Data records

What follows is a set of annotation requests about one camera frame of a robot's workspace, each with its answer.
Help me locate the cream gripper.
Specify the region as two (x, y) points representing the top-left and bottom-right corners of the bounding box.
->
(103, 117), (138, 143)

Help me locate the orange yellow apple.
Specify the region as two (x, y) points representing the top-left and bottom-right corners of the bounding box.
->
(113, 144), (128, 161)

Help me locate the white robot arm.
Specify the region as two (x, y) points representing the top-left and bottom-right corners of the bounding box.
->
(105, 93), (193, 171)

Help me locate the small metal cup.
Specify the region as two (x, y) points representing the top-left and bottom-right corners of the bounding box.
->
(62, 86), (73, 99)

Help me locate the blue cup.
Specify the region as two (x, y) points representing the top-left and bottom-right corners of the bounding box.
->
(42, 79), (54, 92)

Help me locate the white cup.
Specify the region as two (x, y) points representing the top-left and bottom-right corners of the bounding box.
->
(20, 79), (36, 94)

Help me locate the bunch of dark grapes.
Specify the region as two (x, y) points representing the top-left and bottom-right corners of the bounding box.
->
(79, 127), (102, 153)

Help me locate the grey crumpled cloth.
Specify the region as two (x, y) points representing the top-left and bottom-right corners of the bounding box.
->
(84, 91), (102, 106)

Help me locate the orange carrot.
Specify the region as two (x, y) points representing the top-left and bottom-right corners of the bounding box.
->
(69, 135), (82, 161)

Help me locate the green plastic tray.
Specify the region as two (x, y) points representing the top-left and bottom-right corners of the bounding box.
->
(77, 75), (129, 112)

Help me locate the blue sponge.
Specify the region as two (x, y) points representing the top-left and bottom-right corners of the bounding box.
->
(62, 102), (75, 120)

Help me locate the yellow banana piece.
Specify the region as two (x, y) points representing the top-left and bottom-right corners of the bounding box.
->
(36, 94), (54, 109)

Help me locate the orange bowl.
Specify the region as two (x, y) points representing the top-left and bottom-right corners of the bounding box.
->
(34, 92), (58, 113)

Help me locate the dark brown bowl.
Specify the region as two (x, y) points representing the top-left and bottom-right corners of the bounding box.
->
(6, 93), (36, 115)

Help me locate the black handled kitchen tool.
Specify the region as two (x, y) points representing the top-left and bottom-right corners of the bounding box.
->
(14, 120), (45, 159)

> _DIRECTIONS_: From the first line of the data above through the line containing "Help me locate the white cup.", repeat each line exactly, and add nothing.

> _SOLUTION TO THIS PROBLEM_:
What follows is a set of annotation requests about one camera frame of a robot's workspace, each with its answer.
Help me locate the cream gripper.
Specify the region as two (x, y) points representing the top-left and bottom-right corners of the bounding box.
->
(103, 117), (138, 143)

Help me locate the orange yellow apple.
Specify the region as two (x, y) points representing the top-left and bottom-right corners of the bounding box.
->
(113, 144), (128, 161)

Help me locate the white robot arm.
Specify the region as two (x, y) points representing the top-left and bottom-right corners of the bounding box.
->
(105, 93), (193, 171)

Help me locate the small metal cup.
Specify the region as two (x, y) points representing the top-left and bottom-right corners of the bounding box.
->
(62, 86), (73, 99)

Help me locate the blue cup.
Specify the region as two (x, y) points representing the top-left and bottom-right corners of the bounding box.
->
(42, 79), (54, 92)

Help me locate the white cup.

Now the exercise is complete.